Selon les répondants, les trois avantages de l’externalisation d’une fonction RH pour leur entreprise sont : le fait de confier les tâches de back-office pour se concentrer sur des tâches à valeur ajoutée (69,7 %), la réduction des coûts et la hausse de la productivité (46,1%) et le bénéfice de conseils d’experts (40,8 %).
Plus précisément, les entreprises avec un projet d’externalisation en cours identifient essentiellement le recentrage sur des tâches à valeur ajoutée (34 %) et le bénéfice de conseils d’experts (24 %). De leur côté, les entreprises sans projet en la matière avancent avant tout la réduction des coûts (43 %) et le recentrage sur des tâches à valeur ajoutée (36 %).

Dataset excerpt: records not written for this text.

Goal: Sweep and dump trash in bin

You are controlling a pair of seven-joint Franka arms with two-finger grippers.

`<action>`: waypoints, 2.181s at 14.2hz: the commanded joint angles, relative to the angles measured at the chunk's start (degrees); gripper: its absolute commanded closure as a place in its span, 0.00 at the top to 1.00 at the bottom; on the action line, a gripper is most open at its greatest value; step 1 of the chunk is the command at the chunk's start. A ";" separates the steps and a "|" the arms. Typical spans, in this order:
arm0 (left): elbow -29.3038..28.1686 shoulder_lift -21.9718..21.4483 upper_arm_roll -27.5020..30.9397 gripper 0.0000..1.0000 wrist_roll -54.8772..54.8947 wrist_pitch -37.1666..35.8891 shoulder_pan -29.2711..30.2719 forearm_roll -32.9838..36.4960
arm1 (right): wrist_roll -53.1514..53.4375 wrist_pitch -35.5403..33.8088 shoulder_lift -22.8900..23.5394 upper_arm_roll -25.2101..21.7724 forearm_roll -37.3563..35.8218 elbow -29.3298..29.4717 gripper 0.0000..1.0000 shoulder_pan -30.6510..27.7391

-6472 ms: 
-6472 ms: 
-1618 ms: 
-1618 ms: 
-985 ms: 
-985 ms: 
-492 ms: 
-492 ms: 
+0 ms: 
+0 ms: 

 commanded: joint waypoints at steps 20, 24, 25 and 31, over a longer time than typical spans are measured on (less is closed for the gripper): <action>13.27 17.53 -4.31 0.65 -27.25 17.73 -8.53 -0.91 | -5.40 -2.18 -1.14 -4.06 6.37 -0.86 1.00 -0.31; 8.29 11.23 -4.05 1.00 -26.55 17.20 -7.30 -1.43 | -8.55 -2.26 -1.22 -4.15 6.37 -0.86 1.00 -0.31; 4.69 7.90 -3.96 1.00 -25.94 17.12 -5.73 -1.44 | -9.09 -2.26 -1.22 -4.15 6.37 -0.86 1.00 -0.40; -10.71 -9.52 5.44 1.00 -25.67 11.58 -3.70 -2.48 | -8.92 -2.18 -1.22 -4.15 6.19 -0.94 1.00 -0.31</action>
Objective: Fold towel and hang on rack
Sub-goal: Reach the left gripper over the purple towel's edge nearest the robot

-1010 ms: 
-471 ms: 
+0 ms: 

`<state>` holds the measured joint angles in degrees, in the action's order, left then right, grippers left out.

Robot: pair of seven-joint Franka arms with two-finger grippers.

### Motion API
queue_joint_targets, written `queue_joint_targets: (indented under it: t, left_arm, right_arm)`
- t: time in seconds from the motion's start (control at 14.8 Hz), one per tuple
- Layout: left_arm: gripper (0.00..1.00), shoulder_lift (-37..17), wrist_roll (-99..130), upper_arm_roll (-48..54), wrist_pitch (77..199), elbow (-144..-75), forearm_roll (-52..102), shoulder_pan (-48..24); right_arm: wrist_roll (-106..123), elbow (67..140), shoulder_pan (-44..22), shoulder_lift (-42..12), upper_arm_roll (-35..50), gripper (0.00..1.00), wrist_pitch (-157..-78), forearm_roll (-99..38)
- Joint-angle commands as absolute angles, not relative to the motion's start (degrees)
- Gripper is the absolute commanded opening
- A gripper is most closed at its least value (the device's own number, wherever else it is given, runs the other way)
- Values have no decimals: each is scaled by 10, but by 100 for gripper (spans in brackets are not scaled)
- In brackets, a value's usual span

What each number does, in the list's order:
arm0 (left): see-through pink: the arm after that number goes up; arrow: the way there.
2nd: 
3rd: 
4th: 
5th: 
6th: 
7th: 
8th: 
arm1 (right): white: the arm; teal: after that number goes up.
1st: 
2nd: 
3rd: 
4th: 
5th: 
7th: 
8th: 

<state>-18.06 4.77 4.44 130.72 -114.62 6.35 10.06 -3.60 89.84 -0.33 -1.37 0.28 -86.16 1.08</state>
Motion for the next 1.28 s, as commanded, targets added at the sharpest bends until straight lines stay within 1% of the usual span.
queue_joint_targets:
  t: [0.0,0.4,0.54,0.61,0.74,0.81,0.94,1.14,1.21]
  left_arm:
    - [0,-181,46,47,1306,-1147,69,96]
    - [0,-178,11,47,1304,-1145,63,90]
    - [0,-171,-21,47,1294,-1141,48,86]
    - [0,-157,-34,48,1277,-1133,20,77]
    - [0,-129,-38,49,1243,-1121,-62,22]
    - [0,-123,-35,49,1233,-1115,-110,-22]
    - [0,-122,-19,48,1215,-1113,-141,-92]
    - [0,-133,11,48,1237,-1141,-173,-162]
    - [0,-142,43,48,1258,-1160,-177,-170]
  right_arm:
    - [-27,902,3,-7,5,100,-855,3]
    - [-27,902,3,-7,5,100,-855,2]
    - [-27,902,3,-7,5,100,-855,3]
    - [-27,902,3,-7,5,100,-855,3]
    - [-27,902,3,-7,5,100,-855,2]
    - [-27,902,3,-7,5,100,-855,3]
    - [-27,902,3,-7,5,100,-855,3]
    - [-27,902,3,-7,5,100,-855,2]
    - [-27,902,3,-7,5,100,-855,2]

En matière de choix du prestataire, les critères des décideurs interrogés reposent sur l’expertise globale du métier de la formation de celui-ci (53 %), sa capacité à optimiser les budgets pédagogiques (47 %) et sa référence (40 %).

Attention à la dépendance

Mais tous les indicateurs ne sont pas pour autant au vert. L’enquête souligne également l’existence de freins à l’externalisation. Ceux-ci sont déjà biens connus. La première crainte évoquée par une entreprise est de perdre son savoir-faire et ses compétences (51,1 %). Le deuxième frein, en toute logique, réside dans la volonté de l’entreprise de développer ses compétences et ses équipes internes (46,6 %), pour éviter justement une certaine dépendance à l’égard d’un éventuel prestataire (46,6 %).
En plus de ces réticences, les deux tiers (67 %) des entreprises n’ayant pas encore de projet en la matière avouent tout simplement ne pas être prêtes pour se lancer dans l’externalisation.
Surtout, une fois engagé dans un processus d’externalisation, certains points de vigilance demeurent essentiels : conserver en interne les compétences nécessaires au pilotage (57,1 %), mettre en place des instances permettant de piloter le prestataire (57,1 %) et maîtriser les coûts cachés (42,9 %). Pour voir l’externalisation de la formation prendre un réel envol, les prestataires devront donc donner des garanties suffisamment solides aux entreprises, quant à une éventuelle dépendance et au coût réel de ces actions. Une démarche qui leur demandera patience et pédagogie.